__PROBLEM DETAILS__
When you find the line with "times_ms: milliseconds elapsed" among the records below, reproduce it and each line after it exactly, ending with the line with "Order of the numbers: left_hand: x".

═══ EXERCISE INPUTS

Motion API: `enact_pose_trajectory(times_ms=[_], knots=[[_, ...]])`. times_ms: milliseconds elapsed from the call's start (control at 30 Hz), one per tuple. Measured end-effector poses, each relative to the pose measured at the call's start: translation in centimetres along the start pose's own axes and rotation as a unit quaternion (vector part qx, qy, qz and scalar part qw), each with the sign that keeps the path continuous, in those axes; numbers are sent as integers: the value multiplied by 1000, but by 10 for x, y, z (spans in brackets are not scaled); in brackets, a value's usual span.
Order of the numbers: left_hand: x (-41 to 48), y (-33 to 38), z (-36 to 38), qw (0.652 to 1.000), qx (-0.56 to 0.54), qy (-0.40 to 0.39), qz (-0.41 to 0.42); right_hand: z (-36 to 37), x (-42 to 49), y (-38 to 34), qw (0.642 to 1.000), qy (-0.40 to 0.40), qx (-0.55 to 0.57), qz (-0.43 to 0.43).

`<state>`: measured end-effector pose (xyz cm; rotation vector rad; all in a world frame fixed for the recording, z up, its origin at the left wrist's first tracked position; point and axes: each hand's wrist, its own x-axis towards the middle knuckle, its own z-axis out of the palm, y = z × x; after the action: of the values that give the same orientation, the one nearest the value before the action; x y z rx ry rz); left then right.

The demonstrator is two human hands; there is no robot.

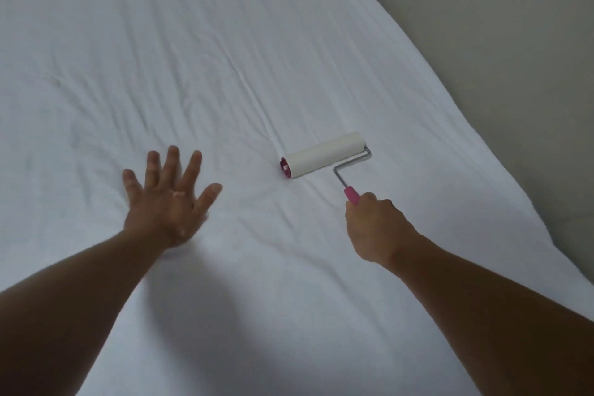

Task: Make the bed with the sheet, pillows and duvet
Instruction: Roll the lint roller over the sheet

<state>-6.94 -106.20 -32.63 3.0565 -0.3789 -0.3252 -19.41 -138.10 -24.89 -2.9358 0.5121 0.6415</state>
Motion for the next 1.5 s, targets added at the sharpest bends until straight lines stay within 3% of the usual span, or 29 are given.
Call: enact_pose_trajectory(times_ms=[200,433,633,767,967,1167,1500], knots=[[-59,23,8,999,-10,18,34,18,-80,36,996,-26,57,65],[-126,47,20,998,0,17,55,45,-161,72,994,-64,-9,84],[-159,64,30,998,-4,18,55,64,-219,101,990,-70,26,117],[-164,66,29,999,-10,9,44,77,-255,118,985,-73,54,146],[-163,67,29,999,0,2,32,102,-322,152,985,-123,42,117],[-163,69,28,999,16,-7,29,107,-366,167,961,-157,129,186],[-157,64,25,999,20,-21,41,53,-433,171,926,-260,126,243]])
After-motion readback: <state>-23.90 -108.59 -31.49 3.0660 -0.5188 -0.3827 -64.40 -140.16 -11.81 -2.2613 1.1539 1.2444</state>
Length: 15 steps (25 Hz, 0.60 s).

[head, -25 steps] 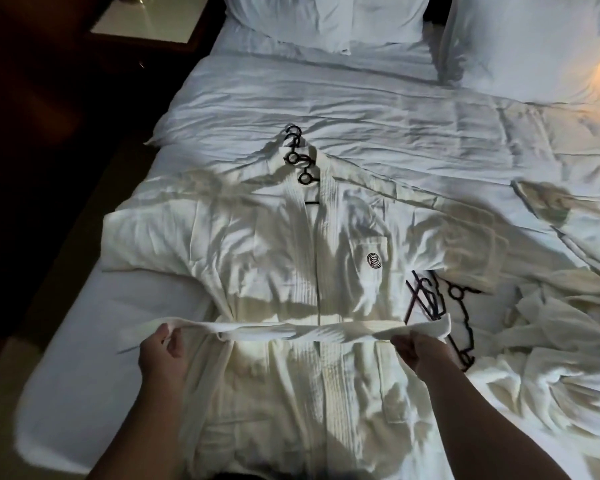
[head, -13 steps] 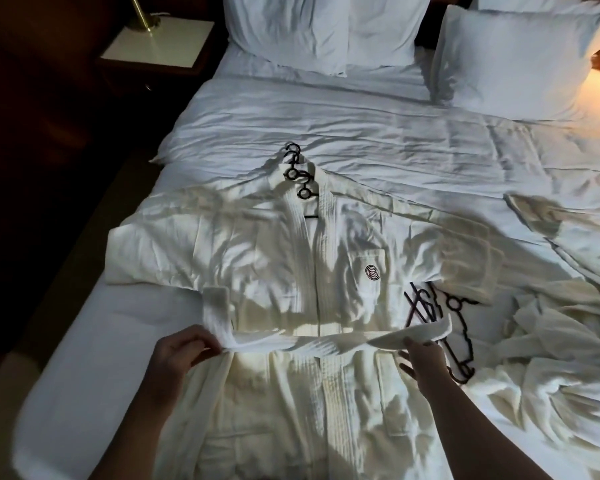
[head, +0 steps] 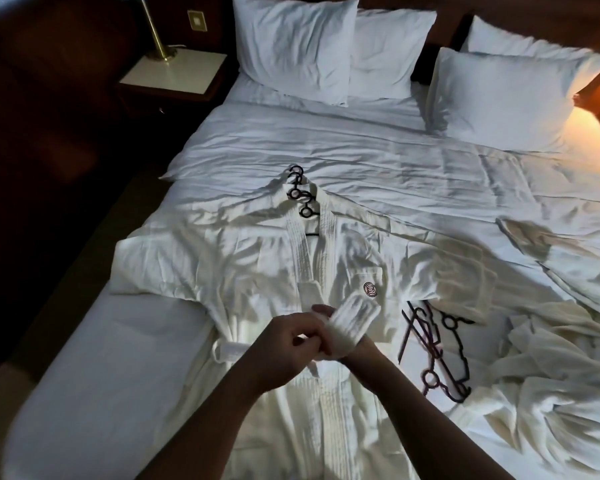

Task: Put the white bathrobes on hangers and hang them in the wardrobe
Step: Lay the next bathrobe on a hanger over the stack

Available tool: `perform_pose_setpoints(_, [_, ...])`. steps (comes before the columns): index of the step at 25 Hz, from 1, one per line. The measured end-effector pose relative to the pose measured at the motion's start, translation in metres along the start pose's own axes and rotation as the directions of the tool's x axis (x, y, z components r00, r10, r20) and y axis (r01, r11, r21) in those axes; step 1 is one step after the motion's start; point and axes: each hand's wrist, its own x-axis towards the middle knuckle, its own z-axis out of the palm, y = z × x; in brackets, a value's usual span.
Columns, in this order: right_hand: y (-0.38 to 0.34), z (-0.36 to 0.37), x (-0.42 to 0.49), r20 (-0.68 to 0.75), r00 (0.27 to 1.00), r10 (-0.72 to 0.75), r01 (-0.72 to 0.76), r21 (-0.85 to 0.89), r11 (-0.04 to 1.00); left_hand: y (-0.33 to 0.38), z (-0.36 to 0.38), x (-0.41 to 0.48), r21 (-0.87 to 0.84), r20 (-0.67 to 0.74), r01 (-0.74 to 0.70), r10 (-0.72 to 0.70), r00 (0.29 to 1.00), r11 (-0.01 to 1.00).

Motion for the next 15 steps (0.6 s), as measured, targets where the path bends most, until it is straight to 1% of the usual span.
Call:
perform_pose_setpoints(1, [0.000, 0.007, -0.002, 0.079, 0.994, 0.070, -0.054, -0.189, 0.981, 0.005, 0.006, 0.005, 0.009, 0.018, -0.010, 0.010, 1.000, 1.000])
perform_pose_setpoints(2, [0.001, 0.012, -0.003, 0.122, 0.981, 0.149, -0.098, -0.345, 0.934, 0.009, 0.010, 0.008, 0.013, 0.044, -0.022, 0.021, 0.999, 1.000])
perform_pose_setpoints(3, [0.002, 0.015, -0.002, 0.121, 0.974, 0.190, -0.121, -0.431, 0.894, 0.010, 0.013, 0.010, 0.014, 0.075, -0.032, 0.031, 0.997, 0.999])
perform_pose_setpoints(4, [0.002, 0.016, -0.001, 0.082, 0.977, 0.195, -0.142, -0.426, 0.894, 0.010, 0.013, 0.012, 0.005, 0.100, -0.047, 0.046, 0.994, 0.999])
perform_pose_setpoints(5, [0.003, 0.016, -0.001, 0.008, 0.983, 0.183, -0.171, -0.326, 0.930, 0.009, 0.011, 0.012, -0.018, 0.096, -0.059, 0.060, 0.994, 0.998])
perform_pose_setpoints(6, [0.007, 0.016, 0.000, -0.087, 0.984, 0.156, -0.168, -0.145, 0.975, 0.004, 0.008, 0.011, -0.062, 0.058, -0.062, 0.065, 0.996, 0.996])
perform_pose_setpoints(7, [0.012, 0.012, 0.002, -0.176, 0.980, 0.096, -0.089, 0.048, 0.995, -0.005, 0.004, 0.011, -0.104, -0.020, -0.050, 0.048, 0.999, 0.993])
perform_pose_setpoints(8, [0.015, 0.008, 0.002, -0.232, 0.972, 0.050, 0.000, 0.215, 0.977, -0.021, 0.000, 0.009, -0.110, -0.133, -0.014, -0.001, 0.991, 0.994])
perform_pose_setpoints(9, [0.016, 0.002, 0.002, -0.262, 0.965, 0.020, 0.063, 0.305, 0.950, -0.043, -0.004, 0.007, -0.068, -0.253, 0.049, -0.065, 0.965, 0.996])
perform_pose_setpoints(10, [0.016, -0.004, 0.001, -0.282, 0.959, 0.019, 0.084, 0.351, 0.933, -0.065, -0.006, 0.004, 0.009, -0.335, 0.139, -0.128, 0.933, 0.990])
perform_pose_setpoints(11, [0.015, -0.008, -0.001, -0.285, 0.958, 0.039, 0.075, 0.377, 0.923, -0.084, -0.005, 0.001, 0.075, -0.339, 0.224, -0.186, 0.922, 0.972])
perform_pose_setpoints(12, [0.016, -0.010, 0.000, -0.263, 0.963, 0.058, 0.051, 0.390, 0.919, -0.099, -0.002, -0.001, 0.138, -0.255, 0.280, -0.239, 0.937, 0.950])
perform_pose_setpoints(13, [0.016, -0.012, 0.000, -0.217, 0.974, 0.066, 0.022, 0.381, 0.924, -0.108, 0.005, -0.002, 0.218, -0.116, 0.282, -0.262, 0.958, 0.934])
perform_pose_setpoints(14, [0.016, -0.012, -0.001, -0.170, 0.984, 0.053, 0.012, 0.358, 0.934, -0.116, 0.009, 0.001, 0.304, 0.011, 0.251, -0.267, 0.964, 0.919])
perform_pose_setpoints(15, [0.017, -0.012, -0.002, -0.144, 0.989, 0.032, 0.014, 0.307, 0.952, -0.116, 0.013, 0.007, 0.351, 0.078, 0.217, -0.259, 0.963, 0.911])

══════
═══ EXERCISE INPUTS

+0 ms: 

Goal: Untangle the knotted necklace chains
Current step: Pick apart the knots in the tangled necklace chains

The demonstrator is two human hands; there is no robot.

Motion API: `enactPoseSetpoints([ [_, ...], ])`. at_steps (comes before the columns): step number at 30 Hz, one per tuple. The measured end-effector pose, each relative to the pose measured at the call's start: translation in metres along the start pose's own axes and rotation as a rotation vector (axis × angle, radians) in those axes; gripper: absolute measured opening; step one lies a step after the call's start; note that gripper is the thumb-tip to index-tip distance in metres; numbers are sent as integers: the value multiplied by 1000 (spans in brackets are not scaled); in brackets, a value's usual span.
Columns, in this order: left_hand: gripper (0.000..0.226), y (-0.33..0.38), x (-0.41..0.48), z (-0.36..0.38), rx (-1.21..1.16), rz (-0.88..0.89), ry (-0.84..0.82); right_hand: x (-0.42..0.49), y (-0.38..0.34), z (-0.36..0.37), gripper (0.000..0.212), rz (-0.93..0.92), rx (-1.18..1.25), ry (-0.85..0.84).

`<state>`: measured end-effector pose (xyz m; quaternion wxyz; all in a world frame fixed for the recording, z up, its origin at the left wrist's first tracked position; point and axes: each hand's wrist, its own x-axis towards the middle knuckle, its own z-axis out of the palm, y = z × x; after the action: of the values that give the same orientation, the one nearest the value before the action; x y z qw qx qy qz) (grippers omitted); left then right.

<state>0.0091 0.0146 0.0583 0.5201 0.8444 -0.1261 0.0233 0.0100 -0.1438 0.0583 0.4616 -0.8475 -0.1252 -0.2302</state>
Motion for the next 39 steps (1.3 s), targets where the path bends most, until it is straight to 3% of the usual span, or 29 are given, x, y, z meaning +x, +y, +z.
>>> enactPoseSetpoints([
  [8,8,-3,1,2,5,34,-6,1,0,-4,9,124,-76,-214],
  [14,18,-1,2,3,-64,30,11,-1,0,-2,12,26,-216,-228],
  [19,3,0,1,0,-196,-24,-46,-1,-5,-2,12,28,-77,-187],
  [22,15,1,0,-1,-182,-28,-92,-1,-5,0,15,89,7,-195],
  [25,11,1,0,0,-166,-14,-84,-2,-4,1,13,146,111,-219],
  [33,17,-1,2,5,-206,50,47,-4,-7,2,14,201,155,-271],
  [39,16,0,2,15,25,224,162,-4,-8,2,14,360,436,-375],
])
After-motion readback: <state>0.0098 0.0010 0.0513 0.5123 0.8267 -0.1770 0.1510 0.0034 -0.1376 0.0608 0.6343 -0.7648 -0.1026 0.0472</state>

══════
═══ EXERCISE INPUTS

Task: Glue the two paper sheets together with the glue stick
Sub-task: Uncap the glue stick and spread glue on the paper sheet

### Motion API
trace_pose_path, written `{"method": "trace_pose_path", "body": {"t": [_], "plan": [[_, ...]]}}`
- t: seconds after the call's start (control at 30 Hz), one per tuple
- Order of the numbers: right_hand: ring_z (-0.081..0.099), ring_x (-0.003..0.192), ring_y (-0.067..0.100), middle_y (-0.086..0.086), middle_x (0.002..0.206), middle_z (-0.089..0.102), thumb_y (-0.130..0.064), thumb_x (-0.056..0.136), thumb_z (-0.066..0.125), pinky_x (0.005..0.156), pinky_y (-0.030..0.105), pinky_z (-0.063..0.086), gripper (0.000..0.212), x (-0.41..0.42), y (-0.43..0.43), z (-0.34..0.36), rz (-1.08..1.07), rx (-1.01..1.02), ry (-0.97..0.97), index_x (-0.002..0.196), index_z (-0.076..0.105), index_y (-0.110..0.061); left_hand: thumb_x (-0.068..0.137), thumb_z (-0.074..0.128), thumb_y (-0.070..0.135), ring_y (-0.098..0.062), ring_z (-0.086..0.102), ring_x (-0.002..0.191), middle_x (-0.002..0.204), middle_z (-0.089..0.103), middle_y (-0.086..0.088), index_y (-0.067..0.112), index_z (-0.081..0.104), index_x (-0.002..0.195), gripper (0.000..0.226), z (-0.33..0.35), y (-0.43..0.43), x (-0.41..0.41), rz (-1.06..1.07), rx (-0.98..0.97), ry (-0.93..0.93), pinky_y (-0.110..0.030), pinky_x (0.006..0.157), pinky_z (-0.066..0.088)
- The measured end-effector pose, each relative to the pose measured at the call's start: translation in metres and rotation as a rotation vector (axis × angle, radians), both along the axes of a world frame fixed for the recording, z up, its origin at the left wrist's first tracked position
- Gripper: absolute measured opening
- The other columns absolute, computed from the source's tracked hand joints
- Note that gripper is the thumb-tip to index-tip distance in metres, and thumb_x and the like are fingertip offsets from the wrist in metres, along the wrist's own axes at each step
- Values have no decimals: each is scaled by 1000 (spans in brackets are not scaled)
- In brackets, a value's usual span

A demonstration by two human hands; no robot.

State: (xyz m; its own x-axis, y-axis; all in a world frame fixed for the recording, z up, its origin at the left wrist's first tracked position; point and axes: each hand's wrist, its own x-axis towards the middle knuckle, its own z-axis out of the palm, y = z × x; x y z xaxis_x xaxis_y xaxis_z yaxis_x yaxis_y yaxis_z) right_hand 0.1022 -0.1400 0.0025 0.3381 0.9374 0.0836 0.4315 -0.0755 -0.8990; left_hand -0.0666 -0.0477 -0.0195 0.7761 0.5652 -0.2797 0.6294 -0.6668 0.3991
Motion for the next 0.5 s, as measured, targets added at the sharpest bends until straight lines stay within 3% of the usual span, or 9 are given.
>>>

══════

__ANSWER FOR THIS EXERCISE__
Motion API: `enact_pose_trajectory(times_ms=[_], knots=[[_, ...]])`. times_ms: milliseconds elapsed from the call's start (control at 30 Hz), one per tuple. Measured end-effector poses, each relative to the pose measured at the call's start: translation in centimetres along the start pose's own axes and rotation as a unit quaternion (vector part qx, qy, qz and scalar part qw), each with the sign that keeps the path continuous, in those axes; numbers are sent as integers: the value multiplied by 1000, but by 10 for x, y, z (spans in brackets are not scaled); in brackets, a value's usual span.
Order of the numbers: left_hand: x (-41 to 48), y (-33 to 38), z (-36 to 38), qw (0.652 to 1.000), qx (-0.56 to 0.54), qy (-0.40 to 0.39), qz (-0.41 to 0.42); right_hand: z (-36 to 37), x (-42 to 49), y (-38 to 34), qw (0.642 to 1.000), qy (-0.40 to 0.40), qx (-0.55 to 0.57), qz (-0.43 to 0.43).

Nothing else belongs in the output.